Thursday, December 14, 2006

Just one mockingbird canvas

If you've read this blog at all this fall, you know I became obsessed with the tortured artist brilliance that is Van Gogh as I read Irving Stone's Lust for Life.

The one quote that spun me right round, as it were, was:

"If I had painted just one canvas like this, Vincent, I would consider my life justified. I spent the years curing people's pain but they died in the end, anyway, so what did it matter? These sunflowers of yours, they will cure the pain in people's hearts , they will bring people joy, for centuries and centuries--that's why your life is successful, that is why you should be a happy man."

Just one? Sometimes I ponder this. Really, just ONE canvas(/play/book/movie/work of art of some sort) could leave a mark on the world and justify a life? The thought cries out for a skeptical response. And everyone knows that Vincent painted more than one centuries-of-joy canvas, in the end.

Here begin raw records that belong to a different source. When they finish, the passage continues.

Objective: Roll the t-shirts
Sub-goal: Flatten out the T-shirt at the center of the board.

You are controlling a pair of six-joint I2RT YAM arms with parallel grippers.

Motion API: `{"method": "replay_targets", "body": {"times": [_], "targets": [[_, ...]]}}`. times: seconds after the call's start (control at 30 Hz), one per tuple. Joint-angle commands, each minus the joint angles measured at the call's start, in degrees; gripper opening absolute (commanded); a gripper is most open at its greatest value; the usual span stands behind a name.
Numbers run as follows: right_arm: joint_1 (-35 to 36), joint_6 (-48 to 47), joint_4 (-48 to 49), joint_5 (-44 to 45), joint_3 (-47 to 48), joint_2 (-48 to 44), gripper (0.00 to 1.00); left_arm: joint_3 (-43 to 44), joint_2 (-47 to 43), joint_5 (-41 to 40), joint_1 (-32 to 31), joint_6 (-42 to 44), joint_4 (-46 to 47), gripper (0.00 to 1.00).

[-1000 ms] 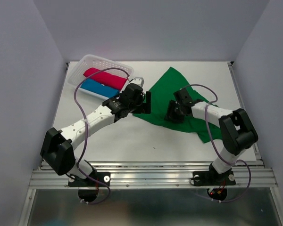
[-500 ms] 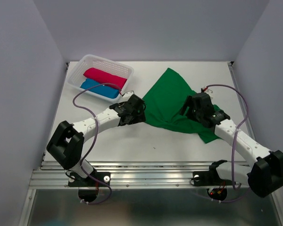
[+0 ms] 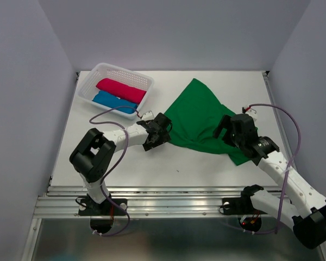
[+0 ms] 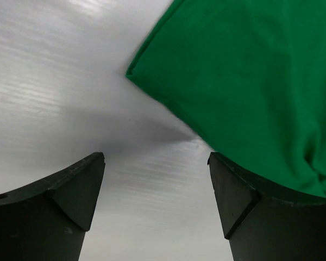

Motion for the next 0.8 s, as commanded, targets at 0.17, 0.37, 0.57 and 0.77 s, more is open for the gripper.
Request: {"method": "replay_targets", "body": {"times": [0.17,0.37,0.57,0.77], "targets": [[-0.1,0.8,-5.6,2.3,0.2,-3.6,0.99,2.4,2.7,-2.7,0.1,-2.9,1.7,0.86],[-0.1,1.0,-5.8,2.4,0.7,-3.5,0.99,4.2,5.9,-4.1,0.4,-4.0,1.3,0.79],[-0.1,1.5,-6.1,2.5,0.4,-3.0,1.0,6.3,9.1,-4.8,1.3,-3.4,1.0,0.66],[-0.1,2.6,-6.5,1.7,0.6,-2.2,1.0,6.7,10.5,-2.8,2.0,0.1,4.1,0.04]]}}
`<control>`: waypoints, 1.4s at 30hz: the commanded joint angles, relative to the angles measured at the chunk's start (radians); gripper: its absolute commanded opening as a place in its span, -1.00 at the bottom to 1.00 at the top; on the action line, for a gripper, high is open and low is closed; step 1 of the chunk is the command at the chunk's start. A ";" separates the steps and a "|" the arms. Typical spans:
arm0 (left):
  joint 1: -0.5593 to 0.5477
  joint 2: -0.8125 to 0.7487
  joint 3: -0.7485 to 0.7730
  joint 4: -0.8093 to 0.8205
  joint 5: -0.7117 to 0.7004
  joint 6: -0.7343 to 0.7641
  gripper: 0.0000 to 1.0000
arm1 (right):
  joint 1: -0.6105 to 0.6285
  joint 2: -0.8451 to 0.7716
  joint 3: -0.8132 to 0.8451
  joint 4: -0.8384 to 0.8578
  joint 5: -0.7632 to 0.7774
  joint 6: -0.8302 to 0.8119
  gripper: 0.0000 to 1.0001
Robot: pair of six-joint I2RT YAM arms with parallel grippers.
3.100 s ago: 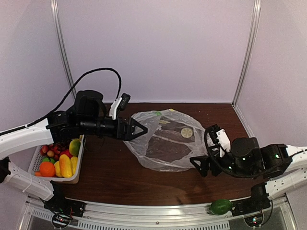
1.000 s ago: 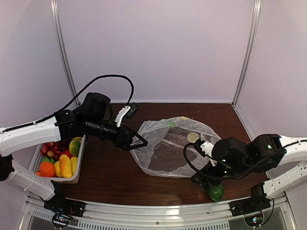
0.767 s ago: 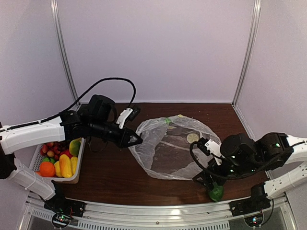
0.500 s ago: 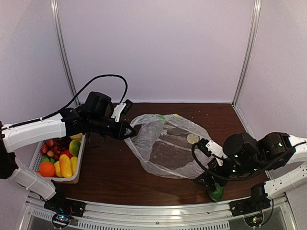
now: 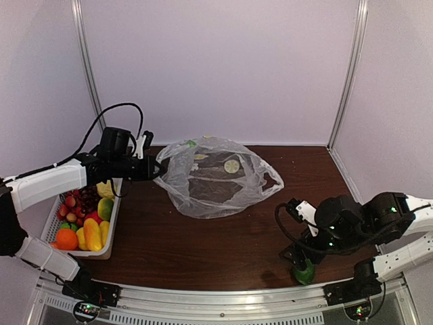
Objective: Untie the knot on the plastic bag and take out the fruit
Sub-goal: Move the takeout bag to the center of the board, then pick up the fake fruit from the corner of the board.
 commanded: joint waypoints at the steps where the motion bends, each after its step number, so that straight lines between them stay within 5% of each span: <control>1: 0.008 -0.032 -0.045 0.078 0.046 -0.006 -1.00 | -0.037 0.040 -0.058 -0.125 0.097 0.122 1.00; 5: 0.008 -0.041 -0.068 0.095 0.085 0.008 -1.00 | -0.060 0.060 -0.128 -0.146 0.073 0.213 1.00; 8: 0.008 -0.053 -0.067 0.084 0.094 0.024 -0.48 | -0.068 0.065 -0.195 -0.119 0.035 0.267 1.00; 12: 0.008 -0.098 -0.055 0.050 0.083 0.044 0.50 | -0.077 0.077 -0.280 -0.032 -0.016 0.322 1.00; 15: 0.009 -0.140 -0.037 0.002 0.045 0.062 0.93 | -0.080 0.077 -0.327 0.066 -0.044 0.337 1.00; 20: 0.010 -0.176 -0.021 -0.095 0.020 0.095 0.95 | -0.086 0.110 -0.389 0.193 -0.082 0.363 0.95; 29: -0.002 -0.227 -0.079 -0.123 0.179 0.108 0.95 | -0.086 0.117 -0.379 0.180 -0.051 0.366 0.39; 42: -0.341 -0.289 -0.025 -0.060 0.086 -0.096 0.95 | -0.087 0.022 -0.142 0.389 -0.025 0.048 0.27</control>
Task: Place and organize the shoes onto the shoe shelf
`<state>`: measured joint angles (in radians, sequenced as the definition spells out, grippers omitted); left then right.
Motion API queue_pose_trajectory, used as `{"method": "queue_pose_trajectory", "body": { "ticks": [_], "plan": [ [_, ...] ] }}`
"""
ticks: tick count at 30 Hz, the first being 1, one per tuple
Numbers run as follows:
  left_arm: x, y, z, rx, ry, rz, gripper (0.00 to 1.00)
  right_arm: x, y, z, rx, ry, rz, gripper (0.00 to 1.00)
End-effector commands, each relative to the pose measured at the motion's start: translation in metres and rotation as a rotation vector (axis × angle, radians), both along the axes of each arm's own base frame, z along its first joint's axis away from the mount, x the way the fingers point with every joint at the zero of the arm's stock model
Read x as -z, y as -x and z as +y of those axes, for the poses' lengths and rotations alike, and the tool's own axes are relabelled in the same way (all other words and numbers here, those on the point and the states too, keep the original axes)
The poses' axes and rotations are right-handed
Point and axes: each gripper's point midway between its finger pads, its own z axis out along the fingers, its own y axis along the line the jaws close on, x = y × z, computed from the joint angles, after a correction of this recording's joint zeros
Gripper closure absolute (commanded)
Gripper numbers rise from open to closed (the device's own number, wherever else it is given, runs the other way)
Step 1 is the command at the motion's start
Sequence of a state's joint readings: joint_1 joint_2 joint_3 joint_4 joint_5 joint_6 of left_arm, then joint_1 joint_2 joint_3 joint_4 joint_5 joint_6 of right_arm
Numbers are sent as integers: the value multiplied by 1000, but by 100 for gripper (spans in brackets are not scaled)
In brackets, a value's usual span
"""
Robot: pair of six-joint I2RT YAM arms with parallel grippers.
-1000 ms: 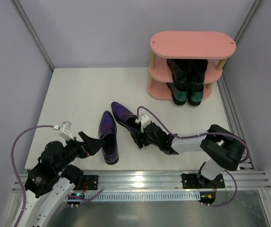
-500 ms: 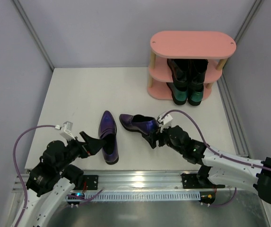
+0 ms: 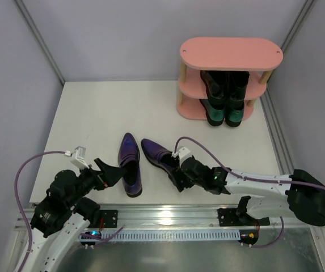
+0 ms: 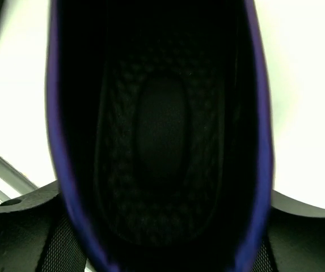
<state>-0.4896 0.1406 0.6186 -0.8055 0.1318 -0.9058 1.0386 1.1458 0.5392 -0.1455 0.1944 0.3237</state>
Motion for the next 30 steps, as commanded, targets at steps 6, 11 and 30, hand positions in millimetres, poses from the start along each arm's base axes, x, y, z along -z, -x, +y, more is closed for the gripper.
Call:
{"method": "queue_pose_trajectory", "body": {
  "ticks": [6,11,30],
  "plan": [
    [-5,-1,-4,14,16,-20,0,36,56,26,-73,100,120,54],
    [-7,0,0,7,7,-28,0,22,51,38,-78,66,85,0],
    [-10,0,-1,14,4,-38,0,-15,8,48,80,184,-37,0]
  ]
}}
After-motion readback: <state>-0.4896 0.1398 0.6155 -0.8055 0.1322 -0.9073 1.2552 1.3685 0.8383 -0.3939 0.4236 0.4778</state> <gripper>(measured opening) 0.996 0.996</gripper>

But recently, I read a book called The Book That Changed My Life: 71 Remarkable Writers Celebrate the Books That Mean the Most to Them edited by Roxanne Coady and Joy Johannessen. And no, it's not the "one canvas" to which I refer, but I was struck by a few things in reading this book. One thing was the variety of books selected--everything from children's poetry to Sherlock Holmes to the Bible. Another was the adoration that poured out for The Catcher in the Rye. I basically consider that book the most overrated book of the twentieth century. I read it, it's fine, it's good even, but good god, the fuss! That's my take on it. I am aware that it affected my parents' generation differently. Another thing that struck me was while some of my favorite writers were going ga-ga over Catcher..., writers I've snubbed persistently, such as Patricia Cornwell and others relegated to the "Genre Fiction" shelves, had quite impressive and deep thoughts and made interesting choices that made me want to read their work, even though I usually avoid mystery/romance/science fiction/fantasy.

But finally, and here's the part about the "one canvas" -- I was struck by the fact that multiple writers chose To Kill a Mockingbird. Now, you talk about your just one canvases. Ms. Harper Lee writes this brilliant work and then up and disappears. And it has wrought untold effects! I could totally understand why it would be THE book someone remembers. The very essays about it in this collection made me emotional, remembering my experiences with Mockingbird.

I might add that the film lives up to the book--and that one of recluse Harper Lee's rare emergences was at the request of Gregory Peck's widow to receive an award in 2005 at a literacy charity dinner, award presented by Brock Peters who played the man falsely accused of rape. So, the book and the movie acknowledge each other's truth. There is just so much going on in that story. It is moving, sweet, strong, beautiful, political, compelling, easy-to-read, profound, and a million other things. If you haven't read it -- I just don't know what to tell you other than you seriously should go do that right now.

I would say it proves Irving Stone/Dr. Gachet's point: just one canvas, Vincent, can justify a life.

1 comment:

jnap said...

I agree: you must read it. Treasure it, learn from it. Understand it... Understand yourself from it.